Choosing to breed a litter of puppies is a big responsibility and should only be considered if you are certain that you know how to do so responsibly and that the pups will have loving homes to go to. If you do not intend to breed from your dog, welfare organisations recommend neutering your pet to avoid any unplanned pregnancies.

How can you tell if your dog is pregnant?

Initially, you may not notice the early signs of pregnancy as they tend to be just slightly larger and pinker nipples, and a swollen vulva. As the pregnancy progresses the signs will become more obvious with weight gain, sagging of the tummy, increased hunger and low energy.

If you suspect your bitch could be pregnant, you should take her to see your vet who will be able to confirm it and offer you advice and support for the pregnancy. It could be that your dog has a ‘phantom’ or false pregnancy, which is when a dog feels, acts and sometimes even looks pregnant but isn’t. This is caused by hormones that are released after a bitch has a season and is very common among non-neutered bitches.

Special needs

A canine pregnancy takes around nine weeks and during this time an owner will have to care for their bitch in a different way to make sure that she is prepared for giving birth. It is a big commitment to care for a pregnant dog – especially when it comes to giving birth – and you should contact your vet if you have any concerns during the course of the pregnancy.

Diet

Your pregnant dog is likely to be wanting to eat for two – or more! Her appetite is going to increase as she needs more fuel for growing puppies. By the end of her pregnancy, she will be eating two to three times more than normal.

In order for your pregnant dog to get the necessary number of calories she needs, you will need to switch to a food specially designed for pregnant and lactating dogs or a high-quality puppy food, which will be higher in protein and certain vitamins compared to an adult food. As with any change of diet, you should make the switch gradually over a week to avoid stomach upsets.

As the puppies get bigger your dog’s stomach will become quite squashed and there will be less space for food. Ideally you should feed your dog smaller meals regularly throughout the day to allow for this.

Exercise

While it is important for your pregnant dog to keep fit, you will need to be led by her as to when and how much exercise she has. If she seems tired, let her rest – particularly in the later stages of pregnancy. If your dog is getting less physical exercise, you could boost her mental stimulation by giving her puzzle feeders to solve during the day.

Worming

Frequent worming is essential for pregnant dogs to prevent them passing worms on to their puppies. However, not all worming treatments are suitable for use during pregnancy so speak to your vet about what product they would recommend.

Miscarriage

There are several reasons why a pregnant dog might miscarry, including infection, stress, injury or hormonal problems. You may not even notice if the miscarriage is very early on into the pregnancy but if it is later your bitch is likely to experience labour pains, start producing milk and may even give birth to dead puppies. If you suspect your dog is miscarrying, you should contact your vet immediately. 

Whelping

As your dog nears the end of her pregnancy, you will need to make sure that you are ready for her to give birth. Your vet will have given you an estimated due date and while dogs are usually pregnant for around 63 days it can range from 57 to 71 days. When it starts to get close to your dog’s due date you should monitor her more closely for signs that she might be going into labour.

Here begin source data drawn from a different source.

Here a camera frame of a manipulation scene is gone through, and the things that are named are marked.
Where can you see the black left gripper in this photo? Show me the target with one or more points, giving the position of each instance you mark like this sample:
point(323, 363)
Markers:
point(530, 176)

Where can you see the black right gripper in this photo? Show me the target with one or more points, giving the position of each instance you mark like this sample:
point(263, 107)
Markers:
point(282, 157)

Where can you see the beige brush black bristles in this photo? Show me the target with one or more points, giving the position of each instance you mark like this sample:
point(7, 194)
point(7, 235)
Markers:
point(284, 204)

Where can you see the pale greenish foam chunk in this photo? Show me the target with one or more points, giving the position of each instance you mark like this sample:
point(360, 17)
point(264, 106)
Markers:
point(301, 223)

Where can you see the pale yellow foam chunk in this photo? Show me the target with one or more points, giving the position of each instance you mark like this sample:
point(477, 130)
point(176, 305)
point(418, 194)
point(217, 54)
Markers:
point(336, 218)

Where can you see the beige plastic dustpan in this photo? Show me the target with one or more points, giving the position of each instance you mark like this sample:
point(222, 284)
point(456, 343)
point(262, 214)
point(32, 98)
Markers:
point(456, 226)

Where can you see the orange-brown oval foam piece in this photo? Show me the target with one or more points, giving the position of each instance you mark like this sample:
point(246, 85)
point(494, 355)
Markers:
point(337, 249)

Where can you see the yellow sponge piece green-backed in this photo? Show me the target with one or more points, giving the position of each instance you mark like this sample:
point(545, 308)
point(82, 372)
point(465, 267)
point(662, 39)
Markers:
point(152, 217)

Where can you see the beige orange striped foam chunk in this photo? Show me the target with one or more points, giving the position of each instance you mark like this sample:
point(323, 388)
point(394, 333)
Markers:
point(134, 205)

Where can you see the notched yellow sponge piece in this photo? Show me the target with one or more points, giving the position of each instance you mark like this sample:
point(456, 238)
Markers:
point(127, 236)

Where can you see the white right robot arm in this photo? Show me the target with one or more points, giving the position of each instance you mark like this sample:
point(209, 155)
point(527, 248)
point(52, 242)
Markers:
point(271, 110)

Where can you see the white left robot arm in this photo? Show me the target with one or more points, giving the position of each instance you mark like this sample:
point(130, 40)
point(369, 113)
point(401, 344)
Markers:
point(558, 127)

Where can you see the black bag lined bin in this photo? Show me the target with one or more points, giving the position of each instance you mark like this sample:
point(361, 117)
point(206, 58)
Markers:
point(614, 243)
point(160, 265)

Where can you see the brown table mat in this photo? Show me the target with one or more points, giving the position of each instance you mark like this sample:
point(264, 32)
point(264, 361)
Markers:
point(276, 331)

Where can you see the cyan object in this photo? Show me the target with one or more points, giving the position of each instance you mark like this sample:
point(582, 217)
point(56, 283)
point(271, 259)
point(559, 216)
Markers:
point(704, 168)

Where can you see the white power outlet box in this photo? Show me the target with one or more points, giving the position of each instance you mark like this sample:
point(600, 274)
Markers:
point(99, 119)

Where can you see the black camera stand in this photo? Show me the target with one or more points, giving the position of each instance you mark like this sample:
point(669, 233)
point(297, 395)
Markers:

Your dog will need somewhere to give birth and the safest place to do this is in a whelping box. You can buy these readymade or you could make your own out of a large, rigid cardboard box. The whelping box will act as a nest for your dog to give birth in and be a safe place for her to have her puppies. Your dog’s whelping box needs to:

  • Be warm and comfortable
  • Be located in a quiet part of the house
  • Be lined with clean, absorbent bedding – old towels work well
  • Be big enough for your dog to stretch out in and high enough for puppies not to be able to climb out (but low enough for your dog to step over).
  • Have a ledge around the bottom of the inside so there is space for the puppies to slide under. This will prevent them from getting squashed against the walls by their mother.

The first stage of labour is known as the preparation stage and can take anywhere from six to 36 hours. During this time, your dog will be restless, panting, hiding away or ‘nesting’ by digging and circling in the whelping box. She should settle just before she starts giving birth.

The second stage is when your dog will begin to have stronger contractions and will feel the need to strain. The first puppy will often take the longest to be born and there will be a gap between each puppy that can last between five to 90 minutes. It is important to note that if your dog has been straining for 30 minutes without producing a puppy, you should contact your vet immediately.

When the puppies are born, they will each come out inside a thin sac, which your dog will remove so that they can take their first breaths. After each puppy a placenta should follow within around 15 minutes.

Your dog shouldn’t need any assistance from you during the birthing process but it is important to monitor her closely and contact your vet immediately if she appears to be having problems.

Once all the puppies have arrived your dog will be very tired and hungry! She will need time to rest with her puppies so she can start to bond with them and feed them. Give them a bit of space at this time so they are not disturbed. If at any point you are concerned about the health of the puppies or their mother, speak to your vet for advice.